= Work request =
Skip the pictures and give back the rest of the listing exactly.

= Provided information =
* * * * * * *

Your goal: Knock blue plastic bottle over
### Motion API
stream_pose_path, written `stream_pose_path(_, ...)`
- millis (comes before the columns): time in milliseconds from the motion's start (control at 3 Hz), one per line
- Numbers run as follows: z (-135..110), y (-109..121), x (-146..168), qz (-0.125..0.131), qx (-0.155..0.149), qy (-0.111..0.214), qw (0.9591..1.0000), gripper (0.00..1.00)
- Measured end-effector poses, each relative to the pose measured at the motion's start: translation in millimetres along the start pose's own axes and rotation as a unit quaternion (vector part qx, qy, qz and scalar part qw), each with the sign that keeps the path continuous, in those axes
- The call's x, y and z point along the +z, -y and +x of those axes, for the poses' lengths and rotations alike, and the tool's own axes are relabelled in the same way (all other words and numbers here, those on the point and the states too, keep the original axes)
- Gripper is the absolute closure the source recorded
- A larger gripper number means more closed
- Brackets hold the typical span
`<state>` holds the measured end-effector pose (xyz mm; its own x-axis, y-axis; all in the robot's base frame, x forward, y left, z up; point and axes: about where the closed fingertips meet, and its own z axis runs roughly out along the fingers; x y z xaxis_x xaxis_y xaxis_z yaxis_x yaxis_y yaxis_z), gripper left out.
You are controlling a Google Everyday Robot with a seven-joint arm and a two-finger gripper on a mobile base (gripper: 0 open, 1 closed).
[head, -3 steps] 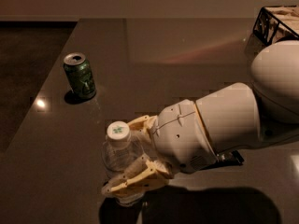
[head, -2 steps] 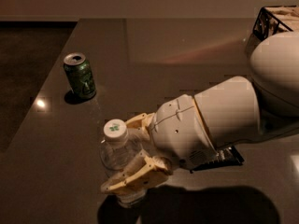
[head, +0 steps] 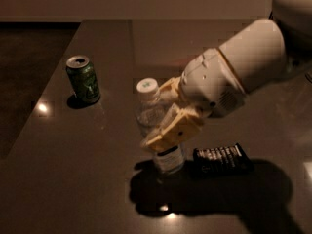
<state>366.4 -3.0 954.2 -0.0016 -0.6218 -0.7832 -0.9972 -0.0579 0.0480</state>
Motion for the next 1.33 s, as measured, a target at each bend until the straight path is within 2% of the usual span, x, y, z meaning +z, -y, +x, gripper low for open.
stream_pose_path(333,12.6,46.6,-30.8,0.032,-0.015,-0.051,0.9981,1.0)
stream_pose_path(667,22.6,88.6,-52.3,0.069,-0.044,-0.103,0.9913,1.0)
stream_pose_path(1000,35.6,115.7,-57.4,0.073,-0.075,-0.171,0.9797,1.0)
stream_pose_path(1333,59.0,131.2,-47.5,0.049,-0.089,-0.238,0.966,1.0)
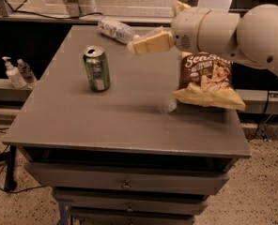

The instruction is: Place green can upright

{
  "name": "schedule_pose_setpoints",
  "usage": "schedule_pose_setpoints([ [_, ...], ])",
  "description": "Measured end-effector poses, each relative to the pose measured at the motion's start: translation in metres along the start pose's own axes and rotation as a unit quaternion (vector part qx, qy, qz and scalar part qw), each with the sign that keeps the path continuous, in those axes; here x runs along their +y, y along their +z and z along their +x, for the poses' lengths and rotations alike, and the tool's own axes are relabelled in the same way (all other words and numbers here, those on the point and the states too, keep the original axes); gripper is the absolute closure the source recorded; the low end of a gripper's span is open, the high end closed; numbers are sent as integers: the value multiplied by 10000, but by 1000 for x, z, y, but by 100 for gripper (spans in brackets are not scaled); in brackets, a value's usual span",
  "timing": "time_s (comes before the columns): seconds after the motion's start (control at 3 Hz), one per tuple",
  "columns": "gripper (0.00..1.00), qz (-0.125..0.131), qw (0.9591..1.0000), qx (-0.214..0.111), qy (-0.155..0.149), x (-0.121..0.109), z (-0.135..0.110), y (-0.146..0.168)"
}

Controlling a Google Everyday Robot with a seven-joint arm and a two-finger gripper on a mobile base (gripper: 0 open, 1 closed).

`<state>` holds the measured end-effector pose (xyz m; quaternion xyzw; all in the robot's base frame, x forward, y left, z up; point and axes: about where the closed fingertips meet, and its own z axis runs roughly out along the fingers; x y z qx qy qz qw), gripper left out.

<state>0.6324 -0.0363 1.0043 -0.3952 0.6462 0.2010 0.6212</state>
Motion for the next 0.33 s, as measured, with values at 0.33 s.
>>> schedule_pose_setpoints([
  [0.33,0,-1,10000,0,0,0,0,0],
])
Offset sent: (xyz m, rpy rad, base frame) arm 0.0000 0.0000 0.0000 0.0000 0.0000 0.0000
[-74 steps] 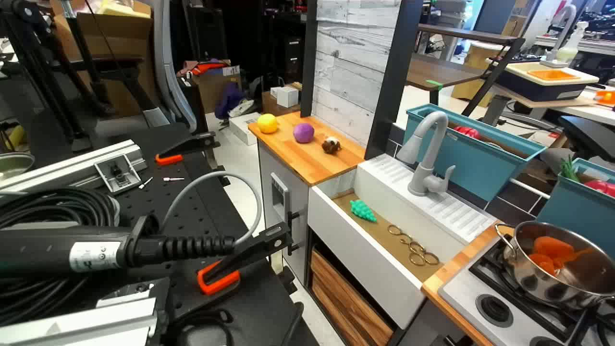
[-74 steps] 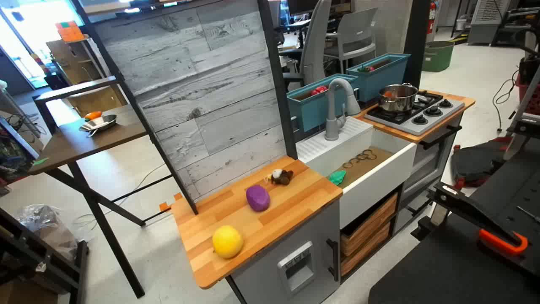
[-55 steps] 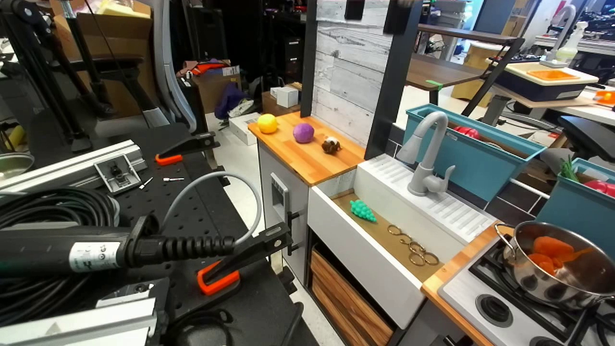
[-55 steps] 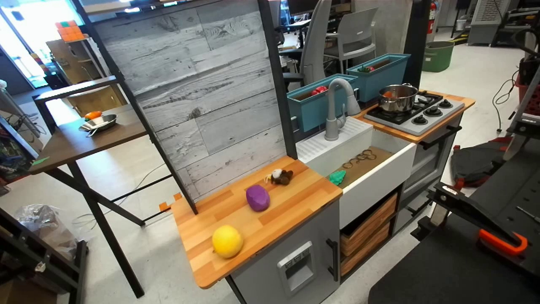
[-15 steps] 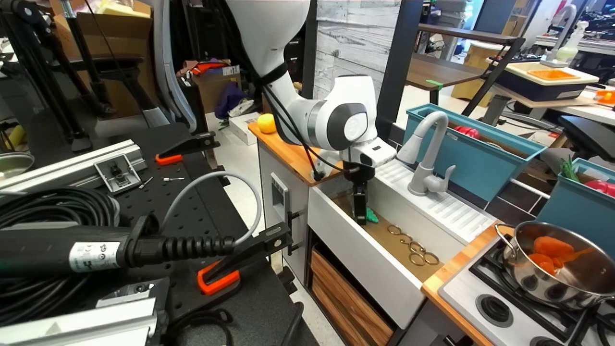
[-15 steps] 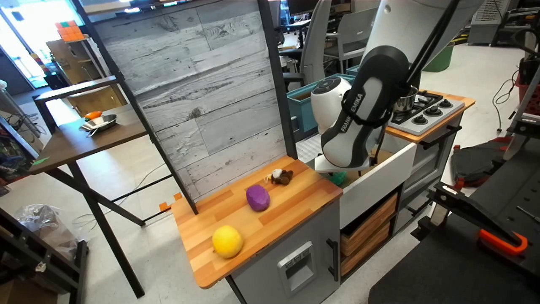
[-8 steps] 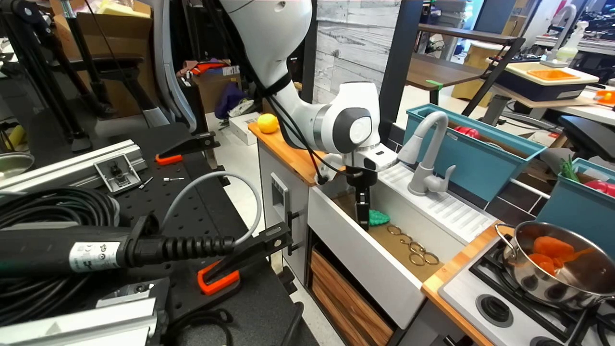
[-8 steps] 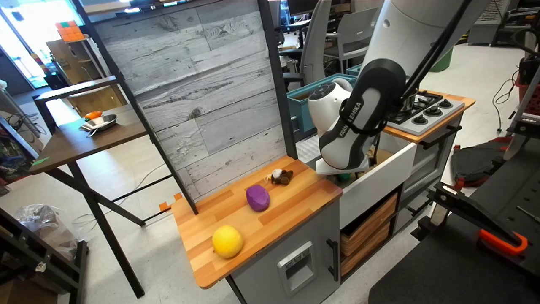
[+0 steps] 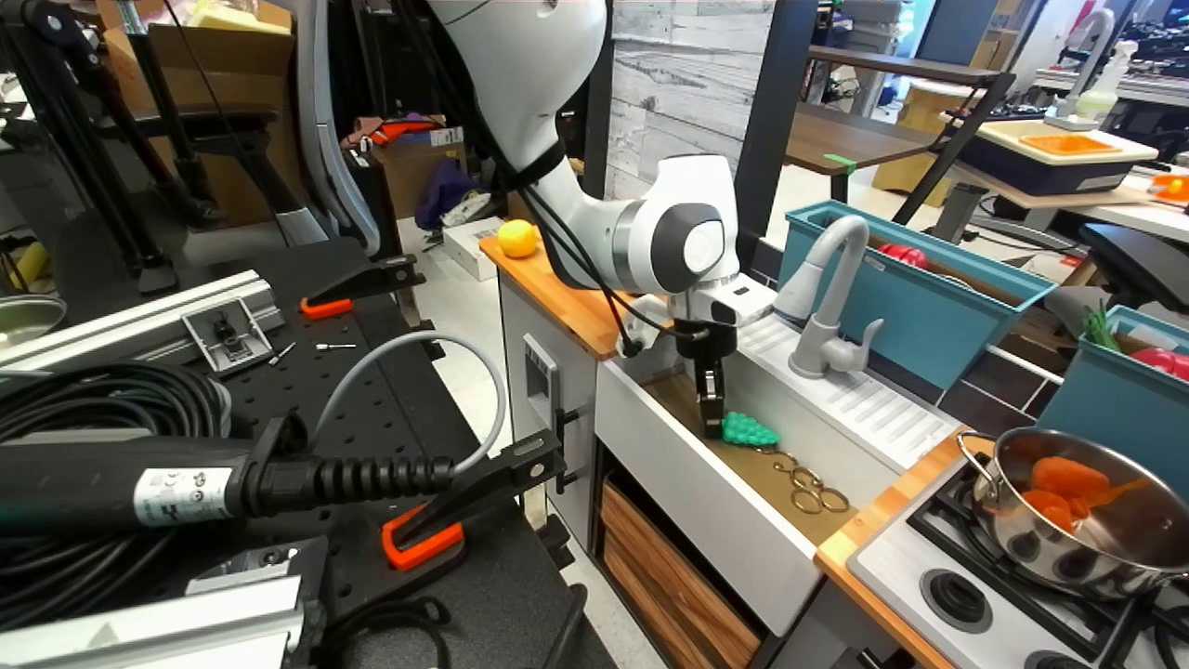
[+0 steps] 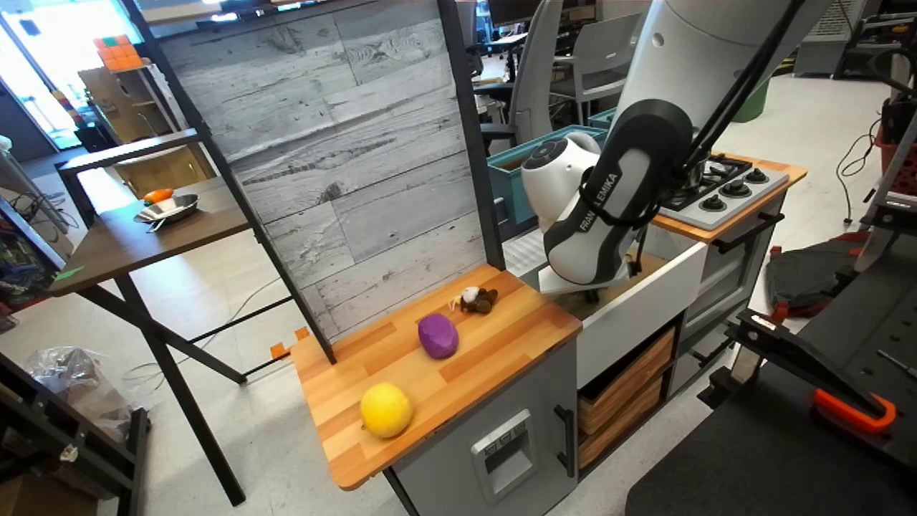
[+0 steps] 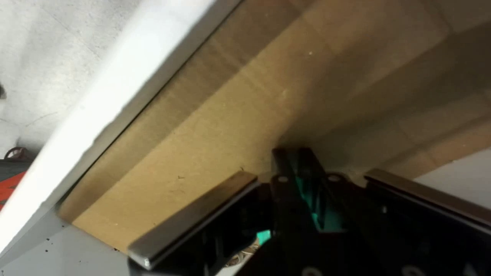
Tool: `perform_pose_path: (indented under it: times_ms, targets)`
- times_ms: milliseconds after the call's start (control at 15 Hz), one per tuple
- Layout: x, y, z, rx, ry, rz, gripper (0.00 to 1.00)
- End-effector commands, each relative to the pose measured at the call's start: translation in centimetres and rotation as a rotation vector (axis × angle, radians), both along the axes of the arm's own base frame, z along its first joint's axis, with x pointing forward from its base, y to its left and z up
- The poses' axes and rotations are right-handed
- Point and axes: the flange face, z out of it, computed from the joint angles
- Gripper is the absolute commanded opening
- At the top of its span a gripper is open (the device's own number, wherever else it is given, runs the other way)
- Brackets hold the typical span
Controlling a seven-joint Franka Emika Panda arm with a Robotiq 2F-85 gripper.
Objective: Remove the green object from the sink and put it on the base top
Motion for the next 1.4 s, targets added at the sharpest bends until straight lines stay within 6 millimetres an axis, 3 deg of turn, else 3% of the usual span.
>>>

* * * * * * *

= Task response =
Your goal: Knock blue plastic bottle over
### Motion API
stream_pose_path, written `stream_pose_path(_, ...)`
- millis (comes before the columns): time in milliseconds from the motion's start (control at 3 Hz), one per line
- Numbers run as follows: z (-135..110), y (-109..121), x (-146..168), qz (-0.125..0.131), qx (-0.155..0.149), qy (-0.111..0.214), qw (0.9591..1.0000), gripper (0.00..1.00)
- Measured end-effector poses, each relative to the pose measured at the motion's start: translation in millimetres along the start pose's own axes and rotation as a unit quaternion (vector part qx, qy, qz and scalar part qw), each with the sign that keeps the path continuous, in those axes
- The call's x, y and z point along the +z, -y and +x of those axes, for the poses' lengths and rotations alike, and the tool's own axes are relabelled in the same way (all other words and numbers here, those on the point and the states too, keep the original axes)
- Gripper is the absolute closure the source recorded
- A larger gripper number means more closed
- Brackets hold the typical span
`<state>` holds the measured end-effector pose (xyz mm; its own x-axis, y-axis; all in the robot's base frame, x forward, y left, z up; point and axes: about where the closed fingertips meet, and its own z axis runs roughly out along the fingers; x y z xaxis_x xaxis_y xaxis_z yaxis_x yaxis_y yaxis_z), gripper left out.
You are controlling a Google Everyday Robot with a seven-joint arm and a two-finger gripper on a mobile base (gripper: 0 open, 1 closed).
[head, -3 steps] 
[head, -2 steps] 
[head, +0 steps] 
<state>366.4 -3.0 954.2 -0.0016 -0.6218 -0.7832 -0.9972 -0.0579 0.0480</state>
Motion for the next 1.33 s, as measured, a target at each bend until the straight path is within 2% of the usual span, x, y, z meaning +z, -y, +x, gripper low for open.
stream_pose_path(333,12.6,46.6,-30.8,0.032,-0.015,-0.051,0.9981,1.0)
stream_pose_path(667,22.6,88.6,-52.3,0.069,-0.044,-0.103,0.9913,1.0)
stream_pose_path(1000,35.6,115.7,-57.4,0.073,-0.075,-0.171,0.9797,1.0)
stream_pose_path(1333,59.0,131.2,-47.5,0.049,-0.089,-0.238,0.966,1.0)

The instruction is: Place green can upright

{
  "name": "schedule_pose_setpoints",
  "usage": "schedule_pose_setpoints([ [_, ...], ])",
  "description": "Measured end-effector poses, each relative to the pose measured at the motion's start: translation in metres along the start pose's own axes and rotation as a unit quaternion (vector part qx, qy, qz and scalar part qw), each with the sign that keeps the path continuous, in those axes; here x runs along their +y, y along their +z and z along their +x, for the poses' lengths and rotations alike, and the tool's own axes are relabelled in the same way (all other words and numbers here, those on the point and the states too, keep the original axes); gripper is the absolute closure the source recorded; the low end of a gripper's span is open, the high end closed; numbers are sent as integers: the value multiplied by 10000, but by 1000 for x, z, y, but by 100 for gripper (spans in brackets are not scaled); in brackets, a value's usual span",
  "timing": "time_s (comes before the columns): seconds after the motion's start (control at 3 Hz), one per tuple",
  "columns": "gripper (0.00..1.00), qz (-0.125..0.131), qw (0.9591..1.0000), qx (-0.214..0.111), qy (-0.155..0.149), x (-0.121..0.109), z (-0.135..0.110), y (-0.146..0.168)"
}

Controlling a Google Everyday Robot with a seven-joint arm and a two-finger gripper on a mobile base (gripper: 0 open, 1 closed).

`<state>` holds the measured end-effector pose (xyz m; quaternion xyzw; all in the robot's base frame, x forward, y left, z up; point and axes: about where the closed fingertips meet, and its own z axis runs roughly out along the fingers; x y z qx qy qz qw), gripper left out.

<state>0.6324 -0.0363 1.0043 -0.3952 0.6462 0.2010 0.6212</state>
Motion for the next 0.33 s, as measured, with values at 0.33 s.
>>> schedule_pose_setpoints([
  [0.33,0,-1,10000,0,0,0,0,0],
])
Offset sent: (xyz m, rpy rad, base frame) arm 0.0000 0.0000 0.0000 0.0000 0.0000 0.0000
[-74 steps] 
[-74 steps] 
[-55 steps] 
[-55 steps] 
[-15 steps] 
[-15 steps] 
[-8 steps] 
[-8 steps] 
[+0 steps] 
[+0 steps] 
[+0 steps] 
Tool: `perform_pose_path: (indented under it: times_ms, targets)`
- times_ms: milliseconds after the call's start (control at 15 Hz), one per tuple
- Layout: x, y, z, rx, ry, rz, gripper (0.00 to 1.00)
- End-effector commands, each relative to the pose measured at the call's start: translation in centimetres and rotation as a rotation vector (axis × angle, radians), both along the axes of the arm's own base frame, z along its first joint's axis, with x pointing forward from its base, y to its left and z up
- The poses' axes and rotations are right-handed
- Point and axes: the flange face, z out of it, computed from the joint angles
- Gripper is the absolute commanded opening
- At the top of its span a gripper is open (the device's own number, wherever else it is given, runs the other way)
- Brackets hold the typical span
Controlling a seven-joint Franka Emika Panda arm with a Robotiq 2F-85 gripper.
Objective: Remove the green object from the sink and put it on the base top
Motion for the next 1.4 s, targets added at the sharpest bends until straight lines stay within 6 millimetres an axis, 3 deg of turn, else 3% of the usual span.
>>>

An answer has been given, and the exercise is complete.